WHAT YOU ARE ASKED TO DO ::
Give back exactly the lines from the start of the listing to the line containing "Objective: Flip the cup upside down", inclusive, and nothing beyond them.

INFORMATION PROVIDED ::
-- Opening Marker --
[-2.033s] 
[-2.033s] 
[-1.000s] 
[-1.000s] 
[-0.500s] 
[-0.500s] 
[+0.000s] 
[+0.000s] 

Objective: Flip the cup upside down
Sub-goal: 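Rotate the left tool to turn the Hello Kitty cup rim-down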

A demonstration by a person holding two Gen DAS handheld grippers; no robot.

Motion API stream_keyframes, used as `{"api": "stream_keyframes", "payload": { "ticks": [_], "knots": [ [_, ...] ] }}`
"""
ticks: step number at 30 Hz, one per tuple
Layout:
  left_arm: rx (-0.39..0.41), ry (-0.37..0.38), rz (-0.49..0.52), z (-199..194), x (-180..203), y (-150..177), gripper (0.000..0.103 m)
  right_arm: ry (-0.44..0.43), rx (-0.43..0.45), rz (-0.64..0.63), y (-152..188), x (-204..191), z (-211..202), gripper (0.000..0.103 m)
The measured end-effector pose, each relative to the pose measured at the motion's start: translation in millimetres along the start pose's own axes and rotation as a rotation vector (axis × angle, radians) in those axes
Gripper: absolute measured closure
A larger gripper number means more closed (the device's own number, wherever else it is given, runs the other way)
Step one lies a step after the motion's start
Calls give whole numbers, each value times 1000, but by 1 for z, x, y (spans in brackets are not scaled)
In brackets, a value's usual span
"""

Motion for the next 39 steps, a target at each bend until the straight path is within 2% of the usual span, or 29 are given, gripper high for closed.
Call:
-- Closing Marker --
YOUR RESPONSE ::
[-2.033s] 
[-2.033s] 
[-1.000s] 
[-1.000s] 
[-0.500s] 
[-0.500s] 
[+0.000s] 
[+0.000s] 

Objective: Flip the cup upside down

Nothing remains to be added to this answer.